TL;DR
test_moe_blockscale_e2e reports the FlyDSL 2-stage block-scale MoE pipeline as
100% wrong (stage2 err_ratio = 1.0, all-NaN output). The kernel is not
wrong. The 1.0 is entirely a test-harness artifact: three compounding bugs in
the test make a correct kernel — and even aiter's own production CK stage2
kernel — both look 100% wrong. Fixing the test data prep makes the whole pipeline
pass at err ≈ 0.000.
This supersedes the original framing ("the FlyDSL stage2 dequant / inter-stage
re-quant is structurally wrong") — that attribution is incorrect.
Reproduce
python -m pytest tests/kernels/test_moe_blockscale.py -k small-E8 -s -q
Original (broken) output on gfx950 / MI350X:
stage1 err_ratio = 0.0001
stage2 err_ratio = 1.0000 # FlyDSL stage2 vs torch ref
flydsl: pipeline err_ratio vs ref = 1.0000
aiter fused: 52.5us (err_ratio=0.1390)
ck stage1: err_vs_ref=0.0001, err_vs_fly=0.0000
ck stage2: err_vs_ref=1.0000, err_vs_fly=0.8756 # aiter's PROD kernel ALSO 1.0
The decisive tell is ck stage2 err_vs_ref = 1.0000: aiter's known-good CK stage2
kernel, fed the same a2_bq/scales and compared to the same torch reference,
also scores 100% wrong. A test that condemns the vendor's production kernel
identically to ours is measuring the harness, not the kernel.

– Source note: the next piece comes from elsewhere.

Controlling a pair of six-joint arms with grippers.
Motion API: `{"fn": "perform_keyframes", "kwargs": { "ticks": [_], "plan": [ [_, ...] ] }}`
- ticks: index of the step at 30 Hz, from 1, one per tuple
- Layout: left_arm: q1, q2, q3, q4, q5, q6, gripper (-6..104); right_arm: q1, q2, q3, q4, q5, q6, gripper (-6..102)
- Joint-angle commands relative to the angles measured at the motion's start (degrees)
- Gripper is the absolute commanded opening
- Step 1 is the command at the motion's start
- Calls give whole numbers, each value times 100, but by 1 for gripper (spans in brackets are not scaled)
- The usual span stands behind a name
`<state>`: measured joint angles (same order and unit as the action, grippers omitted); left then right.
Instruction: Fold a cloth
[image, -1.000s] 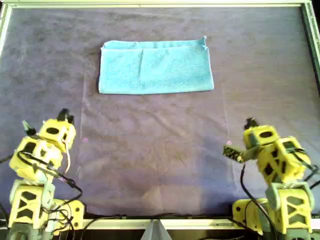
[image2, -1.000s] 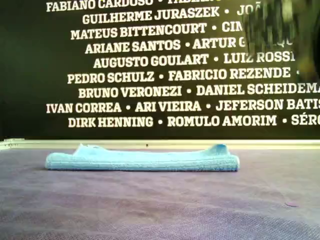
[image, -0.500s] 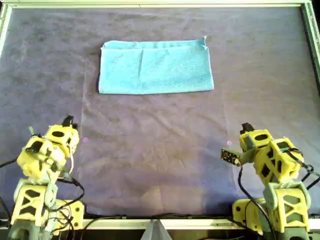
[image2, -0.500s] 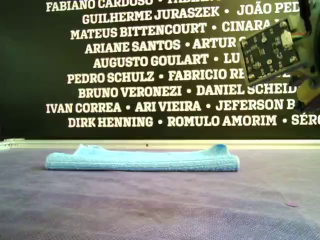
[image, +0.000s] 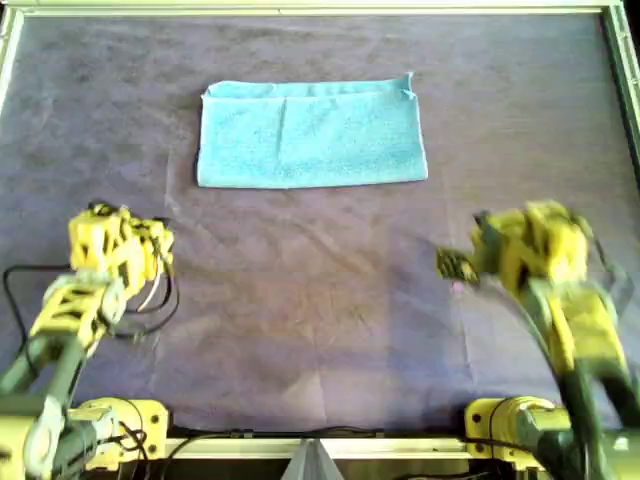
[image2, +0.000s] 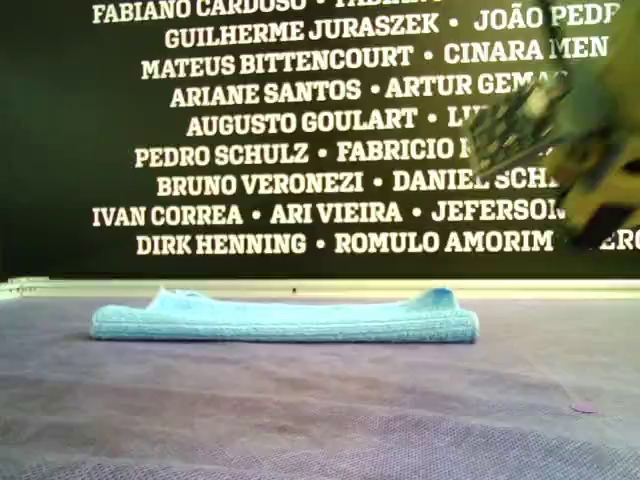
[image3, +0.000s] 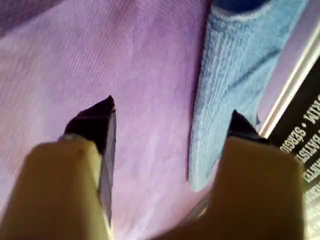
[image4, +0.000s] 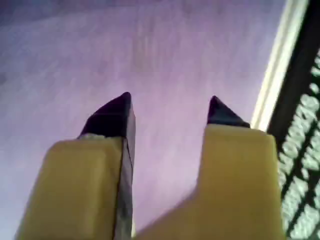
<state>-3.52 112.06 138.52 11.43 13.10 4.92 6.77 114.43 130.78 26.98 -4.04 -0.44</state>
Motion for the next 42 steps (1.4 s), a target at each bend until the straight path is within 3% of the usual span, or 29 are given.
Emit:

What's actually wrong — three test bugs
1. Activation data prep is ~2000x too large. The block-scale activation is
built from the raw fp8 codes instead of the dequantized activation:
x_q, x_scale = pertoken_quant(x_fp32, quant_dtype=DTYPE_FP8) # x_q are fp8 codes, ~448-scale
...
x_f32_for_blk = x_q.float() # <-- BUG: fp8 codes (~448), not x_q*x_scale (~0.2)
a1_bq, a1_bscale = pertoken_quant(x_f32_for_blk.view(...))
Dropping x_scale inflates the activation by ~1/x_scale (~2000x). The stage1
intermediate then reaches absmax ≈ 2.4e7, absmean ≈ 1.1e6.
2. f16 cannot hold those magnitudes (max 65504), so everything overflows.
- The reference itself casts the intermediate to f16 before re-quantizing
(out1_torch_ref.to(torch.float16)), which overflows to inf; the requant's
nan_to_num clamps inf → fp8 max (448), collapsing the dequantized activation
~400x and scrambling its direction. Pure-torch check, no kernel involved:
err(2-stage torch ref vs fused torch ref) = 0.9999, cosine = 0.04, ‖2stage‖/‖fused‖ = 0.0025.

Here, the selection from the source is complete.